Fig. 7a illustrates a homemade optical communication system, where the PD receives the signal from the driver, and the corresponding output is displayed on an oscillograph. Initially, in a human-readable format (ASCII), information from the computer was converted into a series of high and low-intensity levels (binary) using a driver, which modulated an LED to generate light in on-and-off states. A microcontroller converts computer data into analog signals 1 and 0, corresponding to high and low intensities, respectively. Moreover, a PD at the receiving end captured these light pulses and converted them into corresponding electrical voltages of varying strengths (high and low).

Fig. 7 (a) Photograph of a homemade optical communication system with the optimized PD. (b) The waveform of NBU binary data from the PD. Signal response of the PD at various frequencies: (c) 50 Hz, (d) 100 Hz, (e) 500 Hz, and (f) 1000 Hz. (g) The schematic circuit diagram of the light detection system. (h) PCB board for the light detection system.

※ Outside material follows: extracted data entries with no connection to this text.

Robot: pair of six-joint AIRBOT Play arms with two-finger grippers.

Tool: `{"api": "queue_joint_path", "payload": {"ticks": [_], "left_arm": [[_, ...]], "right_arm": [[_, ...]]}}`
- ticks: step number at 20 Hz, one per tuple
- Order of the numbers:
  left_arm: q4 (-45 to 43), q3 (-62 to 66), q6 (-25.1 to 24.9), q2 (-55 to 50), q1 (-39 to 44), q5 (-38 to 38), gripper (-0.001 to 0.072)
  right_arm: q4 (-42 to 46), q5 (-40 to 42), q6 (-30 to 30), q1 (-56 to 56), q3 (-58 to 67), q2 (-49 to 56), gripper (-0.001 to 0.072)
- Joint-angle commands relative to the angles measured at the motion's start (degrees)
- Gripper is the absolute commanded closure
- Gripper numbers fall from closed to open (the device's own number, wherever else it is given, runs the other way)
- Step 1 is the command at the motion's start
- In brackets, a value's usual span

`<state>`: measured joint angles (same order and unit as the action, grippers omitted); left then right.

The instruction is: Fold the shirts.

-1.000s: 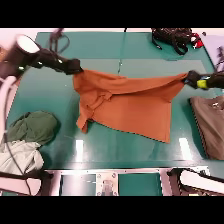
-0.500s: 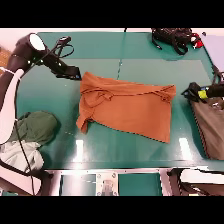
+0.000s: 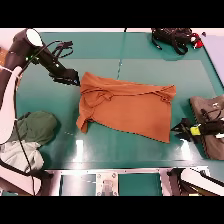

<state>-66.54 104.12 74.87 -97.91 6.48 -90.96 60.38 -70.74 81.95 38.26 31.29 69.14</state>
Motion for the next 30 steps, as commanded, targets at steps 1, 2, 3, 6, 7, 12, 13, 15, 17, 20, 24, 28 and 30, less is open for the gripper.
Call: {"api": "queue_joint_path", "payload": {"ticks": [1,2,3,6,7,12,13,15,17,20,24,28,30], "left_arm": [[1.0,-1.0,-0.4,1.0,0.0,-1.1,0.0038],[1.0,-1.0,-0.3,1.3,0.0,-1.1,0.0038],[1.1,-1.0,-0.3,1.6,0.0,-1.2,0.0038],[1.0,-2.0,-0.3,3.5,0.0,-1.6,0.0038],[1.0,-2.7,-0.3,4.4,0.0,-1.5,0.0039],[-2.0,-10.6,-0.1,11.3,4.8,-1.4,0.0039],[-4.1,-12.8,0.1,11.9,7.4,-1.2,0.0039],[-7.4,-18.0,0.7,12.2,15.0,0.3,0.0039],[-9.0,-23.0,2.1,12.2,23.3,5.3,0.0039],[-16.1,-26.2,6.4,10.6,34.2,13.3,0.0039],[-21.8,-26.2,9.2,7.2,38.4,11.8,0.0038],[-25.2,-26.3,9.4,6.0,38.4,12.4,0.0059],[-29.6,-26.3,10.6,6.0,38.4,14.1,0.0382]], "right_arm": [[-2.6,3.9,-1.6,-2.0,-6.8,-0.4,0.0305],[-3.5,4.3,-1.6,-3.3,-6.8,-0.2,0.0322],[-4.8,5.0,-1.7,-4.6,-6.8,0.1,0.0407],[-5.4,6.0,-3.7,-6.1,-3.8,0.5,0.0698],[-3.1,6.7,-2.5,-5.3,-0.9,0.5,0.0699],[0.2,8.7,1.7,-2.0,10.1,0.5,0.0699],[-0.5,9.1,1.4,-2.4,10.1,0.6,0.0699],[-0.6,9.9,0.3,-3.8,10.0,1.6,0.0699],[-0.8,10.1,0.1,-4.7,10.0,3.0,0.0699],[-1.3,10.1,0.1,-4.7,10.1,4.5,0.0699],[-1.3,11.4,0.1,-4.7,10.0,5.2,0.0699],[-1.4,12.5,0.1,-4.7,10.0,6.1,0.0699],[-1.4,12.7,0.1,-4.7,10.0,6.3,0.0699]]}}
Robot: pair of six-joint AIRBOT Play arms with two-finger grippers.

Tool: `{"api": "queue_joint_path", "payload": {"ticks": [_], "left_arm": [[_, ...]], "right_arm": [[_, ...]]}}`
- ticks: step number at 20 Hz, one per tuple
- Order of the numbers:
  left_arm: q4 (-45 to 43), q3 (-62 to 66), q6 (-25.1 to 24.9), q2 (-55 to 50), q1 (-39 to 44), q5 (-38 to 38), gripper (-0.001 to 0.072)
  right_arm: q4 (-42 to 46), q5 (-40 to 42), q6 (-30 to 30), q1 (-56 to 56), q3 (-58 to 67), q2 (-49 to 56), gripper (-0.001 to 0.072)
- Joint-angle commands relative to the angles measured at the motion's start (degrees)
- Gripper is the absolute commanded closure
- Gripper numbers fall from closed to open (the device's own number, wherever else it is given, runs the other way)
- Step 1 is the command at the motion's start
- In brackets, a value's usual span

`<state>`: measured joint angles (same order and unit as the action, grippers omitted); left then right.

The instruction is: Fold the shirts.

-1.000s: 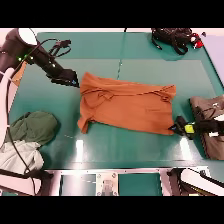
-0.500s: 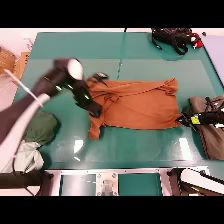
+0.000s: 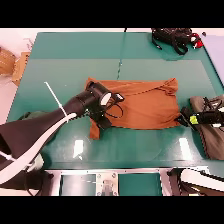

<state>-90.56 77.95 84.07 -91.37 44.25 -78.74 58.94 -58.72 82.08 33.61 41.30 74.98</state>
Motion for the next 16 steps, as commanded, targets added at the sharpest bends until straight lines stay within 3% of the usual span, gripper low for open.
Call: {"api": "queue_joint_path", "payload": {"ticks": [1,2,5,8,12,16], "left_arm": [[-7.0,-0.1,1.4,-0.5,0.6,2.2,0.0641],[-8.8,0.1,1.5,-0.2,0.6,2.0,0.0684],[-11.1,2.5,1.6,3.1,-2.3,-0.8,0.0685],[-1.5,1.5,0.9,7.7,-13.0,-0.5,0.0685],[19.5,-6.1,-8.7,9.2,-30.4,-5.3,0.0685],[24.0,-17.7,-15.1,9.2,-38.6,-4.5,0.0684]], "right_arm": [[0.0,0.7,0.0,0.0,0.0,0.5,0.0699],[0.1,0.7,-0.3,0.0,0.0,0.7,0.0699],[0.9,0.9,-0.3,0.1,0.0,0.7,0.0699],[2.7,0.7,-0.2,0.1,0.0,0.7,0.07],[2.7,-0.1,-0.2,0.5,0.0,0.7,0.07],[2.8,-0.9,-0.2,0.5,0.0,0.7,0.07]]}}
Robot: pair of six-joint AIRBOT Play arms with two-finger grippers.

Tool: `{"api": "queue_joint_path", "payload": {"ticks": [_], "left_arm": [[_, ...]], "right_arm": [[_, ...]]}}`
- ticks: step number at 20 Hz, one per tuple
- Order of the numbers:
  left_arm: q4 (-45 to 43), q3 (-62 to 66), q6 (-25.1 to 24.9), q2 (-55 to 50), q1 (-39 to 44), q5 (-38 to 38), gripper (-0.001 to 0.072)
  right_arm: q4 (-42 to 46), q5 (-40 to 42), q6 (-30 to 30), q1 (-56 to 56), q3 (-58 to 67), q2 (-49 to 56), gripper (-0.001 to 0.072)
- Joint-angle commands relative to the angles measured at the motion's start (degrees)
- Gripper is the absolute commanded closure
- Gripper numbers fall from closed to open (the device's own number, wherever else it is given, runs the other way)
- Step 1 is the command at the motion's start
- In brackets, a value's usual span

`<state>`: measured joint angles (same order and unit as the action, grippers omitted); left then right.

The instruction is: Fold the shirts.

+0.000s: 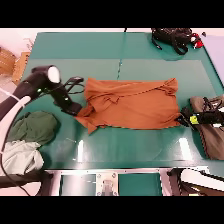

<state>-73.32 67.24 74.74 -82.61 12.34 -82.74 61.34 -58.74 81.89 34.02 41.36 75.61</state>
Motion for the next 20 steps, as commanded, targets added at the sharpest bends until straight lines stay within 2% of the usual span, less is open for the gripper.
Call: {"api": "queue_joint_path", "payload": {"ticks": [1,4,5,6,7,13,17,18,19,20], "left_arm": [[7.0,-9.6,-6.5,0.4,-8.0,0.3,0.0684],[10.1,-14.2,-8.7,0.2,-10.4,3.4,0.0683],[10.5,-14.1,-8.8,0.2,-10.4,4.3,0.0641],[12.1,-13.9,-9.2,0.2,-10.4,5.0,0.0324],[13.2,-13.5,-9.2,0.2,-10.4,5.9,0.0086],[14.8,-11.9,-9.3,0.1,-9.8,8.1,0.0089],[15.6,-15.2,-10.8,0.0,-4.9,12.2,0.0091],[14.9,-15.9,-10.7,0.0,-4.3,12.2,0.018],[14.0,-16.0,-10.8,0.0,-4.3,11.6,0.0393],[13.0,-16.0,-10.7,0.1,-4.5,11.2,0.0482]], "right_arm": [[0.4,-0.9,0.0,0.0,-0.1,0.0,0.07],[0.2,-1.4,0.0,0.0,-0.1,0.0,0.07],[0.2,-1.6,0.0,0.0,-0.1,0.0,0.07],[0.2,-2.1,0.0,0.0,-0.1,0.0,0.0699],[0.2,-2.4,0.0,0.0,-0.1,0.0,0.07],[0.2,-2.8,0.0,0.0,-0.1,0.0,0.07],[0.2,-2.8,0.0,0.0,-0.1,0.0,0.07],[0.2,-2.8,0.0,0.0,-0.1,0.0,0.07],[0.2,-2.8,0.0,0.0,-0.1,0.0,0.07],[0.2,-2.8,0.0,0.0,-0.1,0.0,0.07]]}}
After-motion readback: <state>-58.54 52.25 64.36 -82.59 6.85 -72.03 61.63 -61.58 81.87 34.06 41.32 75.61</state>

A microcontroller transmitted the binary data representing NBU, corresponding to high and low voltages, to the PD, and the resulting output was displayed on an oscilloscope before being transferred to a computer for final analysis. Fig. 7b demonstrates the PD's accurate and precise conversion of NBU characters into binary data at 10 Hz, showcasing its exceptional signal transfer capabilities with no signal loss. As shown in Video 1,† this process spanned a broad spectral range across all four LEDs (460–730 nm), rendering the PD versatile for diverse optical communication applications. The rapid response time screenshot from the oscillograph (rise time: 2.03 μs, fall time: 5.37 μs) ensured seamless and unaffected encoding, as presented in Fig. S15 of the ESI.†Fig. 7c–f exhibit superior signal generation across a frequency spectrum of 50 Hz to 1000 Hz without signal deterioration. ESI Fig. S16† reveals that the PD's rise and fall times remain stable with increasing frequency, indicating its capacity to manage rapid signal changes effectively.⁶⁹ The LED illumination intensity was modulated to evaluate the PD's suitability for low-light applications, such as night vision and surveillance. Although the oscilloscope output exhibited a pronounced on/off ratio at maximum LED intensity, this ratio decreased under low-light conditions, as evidenced in Video 2.† This demonstrates its efficient operation under fluctuating light intensity and reliable transfer of undistorted signals. Additionally, the effect of distance between the LED and PD was examined, with optimal performance observed within a 10 cm range, beyond which performance declined. The findings underscore the PD's suitability for applications requiring reliable light detection within practical operational limits, as illustrated in Video 3.† The optimized PD's accelerated charge transport (enabling fast response), effective defect suppression (minimizing noise), and stable operation under varying light conditions make it ideal for real-world applications. A brief overview of the device structure and operating conditions of PDs for optical communication applications is presented in Table S3.†

2.6 PD-driven sensitive light detection strategy

Sensitive light detection systems operating in the 460–730 nm wavelength range with a broad spectral response are crucial for various applications. Here, commercial LEDs were used as light targets in a detection system with a PD that converted LED light signals into electrical signals, which were then amplified by using an LM358AD operational amplifier and a 15C02MH-TL-E NPN bipolar junction transistor. The LM358AD, configured as a negative feedback amplifier, amplified the input voltage V_i, with gain A_v = (1 + R₃/R₄) and the output end V_o = A_vV_i, realizing the amplification function (R₃ and R₄ can be changed appropriately, here R₃ = 50 kΩ and R₄ = 1 kΩ). The 15C02MH-TL-E transistor acted as a switch, controlling the current flow and ensuring that the output LED was driven by the amplified signal from the PD. The system's sensitivity to specific wavelengths within the visible spectrum allowed it to generate and amplify small electrical currents in response to light. The amplified signals regulated the output LED, demonstrating the effectiveness of the system in optical detection applications. This study highlights the potential of perovskite PDs to integrate seamlessly with other circuits, paving the way for new advancements in this field. The complete schematic circuit diagram and the light detection system PCB board are displayed in Fig. 7g and h, respectively.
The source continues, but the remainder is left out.